Modeling walking accessibility to urban parks using Google Maps crowdsourcing database in the high-density urban environments of Hong Kong

Sci Rep. 2023 Nov 27;13(1):20798. doi: 10.1038/s41598-023-48340-w.

Abstract

Accessing urban parks is important for promoting physical activities and improving public health. In this study, we propose the use of Google Maps crowdsourcing data and the incorporation of park attractiveness to model urban park accessibility in the complex urban environments of Hong Kong. The difference between using geometric and route distance, the effect of park attractiveness in measuring accessibility, and the benefits gained from using walk time compared to distance are investigated. Our result shows that (1) route and geometric distances have a strong correlation with a conversion factor of about 1.5; (2) the common assumption that park size can be a proxy for describing attractiveness may not be correct.

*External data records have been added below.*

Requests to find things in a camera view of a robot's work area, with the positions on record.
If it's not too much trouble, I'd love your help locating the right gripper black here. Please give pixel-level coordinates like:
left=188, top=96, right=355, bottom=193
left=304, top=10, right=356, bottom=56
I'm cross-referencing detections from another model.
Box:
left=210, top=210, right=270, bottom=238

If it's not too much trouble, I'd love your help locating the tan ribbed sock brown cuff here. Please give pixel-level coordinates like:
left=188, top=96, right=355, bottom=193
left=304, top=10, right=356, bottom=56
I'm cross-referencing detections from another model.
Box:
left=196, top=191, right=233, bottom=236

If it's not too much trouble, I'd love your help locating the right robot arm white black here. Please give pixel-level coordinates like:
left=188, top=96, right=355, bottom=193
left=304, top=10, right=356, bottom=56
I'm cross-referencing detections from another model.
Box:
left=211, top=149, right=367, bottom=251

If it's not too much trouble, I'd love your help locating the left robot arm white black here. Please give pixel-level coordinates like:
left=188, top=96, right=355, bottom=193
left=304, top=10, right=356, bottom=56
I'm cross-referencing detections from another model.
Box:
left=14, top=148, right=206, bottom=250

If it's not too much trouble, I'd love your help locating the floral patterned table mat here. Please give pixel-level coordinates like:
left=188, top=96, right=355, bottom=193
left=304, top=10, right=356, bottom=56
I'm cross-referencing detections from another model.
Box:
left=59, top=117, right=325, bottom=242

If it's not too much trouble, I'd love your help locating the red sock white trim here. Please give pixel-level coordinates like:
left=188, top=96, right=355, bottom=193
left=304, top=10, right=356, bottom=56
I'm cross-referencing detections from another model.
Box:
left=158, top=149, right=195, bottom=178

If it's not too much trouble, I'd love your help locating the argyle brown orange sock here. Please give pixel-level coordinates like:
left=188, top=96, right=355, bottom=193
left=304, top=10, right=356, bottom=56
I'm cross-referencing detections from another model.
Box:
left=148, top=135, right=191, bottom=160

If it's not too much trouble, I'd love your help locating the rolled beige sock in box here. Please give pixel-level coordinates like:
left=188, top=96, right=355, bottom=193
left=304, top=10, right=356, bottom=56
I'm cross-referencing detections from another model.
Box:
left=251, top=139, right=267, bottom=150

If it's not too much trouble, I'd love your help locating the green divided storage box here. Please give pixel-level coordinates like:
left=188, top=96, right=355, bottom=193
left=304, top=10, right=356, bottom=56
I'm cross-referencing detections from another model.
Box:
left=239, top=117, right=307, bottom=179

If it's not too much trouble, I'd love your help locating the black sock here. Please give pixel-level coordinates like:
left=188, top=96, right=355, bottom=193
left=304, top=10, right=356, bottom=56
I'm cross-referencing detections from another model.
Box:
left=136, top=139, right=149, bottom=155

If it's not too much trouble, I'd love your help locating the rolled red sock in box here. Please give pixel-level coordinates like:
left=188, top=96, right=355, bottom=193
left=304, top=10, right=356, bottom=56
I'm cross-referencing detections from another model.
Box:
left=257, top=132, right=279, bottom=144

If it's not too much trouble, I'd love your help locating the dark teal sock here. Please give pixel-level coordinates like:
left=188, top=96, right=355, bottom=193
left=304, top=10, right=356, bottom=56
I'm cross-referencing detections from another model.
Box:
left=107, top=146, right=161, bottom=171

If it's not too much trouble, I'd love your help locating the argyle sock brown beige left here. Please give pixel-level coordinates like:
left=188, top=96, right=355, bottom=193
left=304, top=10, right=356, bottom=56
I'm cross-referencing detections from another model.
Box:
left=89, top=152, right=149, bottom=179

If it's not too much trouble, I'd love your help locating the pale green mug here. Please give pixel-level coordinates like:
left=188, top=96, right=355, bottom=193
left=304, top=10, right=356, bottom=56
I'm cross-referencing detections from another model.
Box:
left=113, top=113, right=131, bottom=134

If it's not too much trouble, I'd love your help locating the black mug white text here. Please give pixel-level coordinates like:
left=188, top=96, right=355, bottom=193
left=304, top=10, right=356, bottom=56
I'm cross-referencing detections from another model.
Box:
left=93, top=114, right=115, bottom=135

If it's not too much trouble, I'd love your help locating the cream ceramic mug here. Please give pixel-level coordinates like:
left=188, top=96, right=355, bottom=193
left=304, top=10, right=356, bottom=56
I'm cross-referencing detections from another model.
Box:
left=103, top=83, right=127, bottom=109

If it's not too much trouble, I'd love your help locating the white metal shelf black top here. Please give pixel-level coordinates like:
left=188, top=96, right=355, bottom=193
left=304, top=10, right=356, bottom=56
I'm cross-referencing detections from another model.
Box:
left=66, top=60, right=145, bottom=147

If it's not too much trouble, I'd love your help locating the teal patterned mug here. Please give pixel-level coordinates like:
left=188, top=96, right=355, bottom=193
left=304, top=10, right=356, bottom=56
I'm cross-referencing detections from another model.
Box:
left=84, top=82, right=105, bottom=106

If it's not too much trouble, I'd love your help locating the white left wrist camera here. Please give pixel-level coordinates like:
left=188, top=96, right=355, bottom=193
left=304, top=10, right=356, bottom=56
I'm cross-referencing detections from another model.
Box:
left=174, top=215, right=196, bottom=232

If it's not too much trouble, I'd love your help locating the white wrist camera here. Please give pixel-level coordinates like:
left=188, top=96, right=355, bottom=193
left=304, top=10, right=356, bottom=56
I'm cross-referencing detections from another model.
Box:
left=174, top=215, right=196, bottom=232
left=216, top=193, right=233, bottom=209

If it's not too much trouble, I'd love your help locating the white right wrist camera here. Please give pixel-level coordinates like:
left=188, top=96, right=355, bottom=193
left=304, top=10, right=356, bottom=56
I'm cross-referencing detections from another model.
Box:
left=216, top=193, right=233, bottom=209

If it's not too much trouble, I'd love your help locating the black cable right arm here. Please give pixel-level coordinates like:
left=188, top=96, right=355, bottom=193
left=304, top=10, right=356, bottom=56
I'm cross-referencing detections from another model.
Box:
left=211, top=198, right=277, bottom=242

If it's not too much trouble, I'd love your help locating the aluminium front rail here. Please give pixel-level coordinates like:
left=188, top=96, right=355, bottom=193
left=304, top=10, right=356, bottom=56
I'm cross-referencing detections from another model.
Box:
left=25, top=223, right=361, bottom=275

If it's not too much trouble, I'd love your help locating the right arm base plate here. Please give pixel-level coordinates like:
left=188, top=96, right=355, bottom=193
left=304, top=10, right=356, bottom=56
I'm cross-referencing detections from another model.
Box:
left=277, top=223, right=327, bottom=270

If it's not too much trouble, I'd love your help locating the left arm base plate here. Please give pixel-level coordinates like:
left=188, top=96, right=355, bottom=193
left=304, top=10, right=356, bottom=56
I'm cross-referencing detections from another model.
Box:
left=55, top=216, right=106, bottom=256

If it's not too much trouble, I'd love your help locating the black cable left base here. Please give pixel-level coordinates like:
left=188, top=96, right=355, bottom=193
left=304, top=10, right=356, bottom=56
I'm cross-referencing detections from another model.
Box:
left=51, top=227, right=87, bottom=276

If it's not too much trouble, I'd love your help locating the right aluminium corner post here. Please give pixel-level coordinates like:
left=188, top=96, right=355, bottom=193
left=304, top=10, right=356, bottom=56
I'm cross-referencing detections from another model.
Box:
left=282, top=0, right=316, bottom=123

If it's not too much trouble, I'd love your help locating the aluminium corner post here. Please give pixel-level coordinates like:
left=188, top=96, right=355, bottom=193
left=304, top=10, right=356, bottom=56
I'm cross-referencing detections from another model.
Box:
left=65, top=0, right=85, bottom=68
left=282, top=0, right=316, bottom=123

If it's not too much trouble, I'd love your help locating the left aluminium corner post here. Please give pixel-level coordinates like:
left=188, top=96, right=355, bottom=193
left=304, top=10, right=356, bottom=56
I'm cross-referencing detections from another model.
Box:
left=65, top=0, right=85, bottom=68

Instead, park attractiveness should be explicitly considered for a more effective accessibility modeling; and (3) estimation by walking time shows that there are non-negligible impacts from street conditions and traffic on urban park accessibility. Moreover, district hotspots short of park accessibility or attractiveness can be explicitly detected. Overall, this developed approach provides a flexible and informative approach to model the accessibility to urban parks. The outputs will help city planners, health professionals, and policymakers to evaluate and improve urban park planning and equity in accessibility in high-density cities.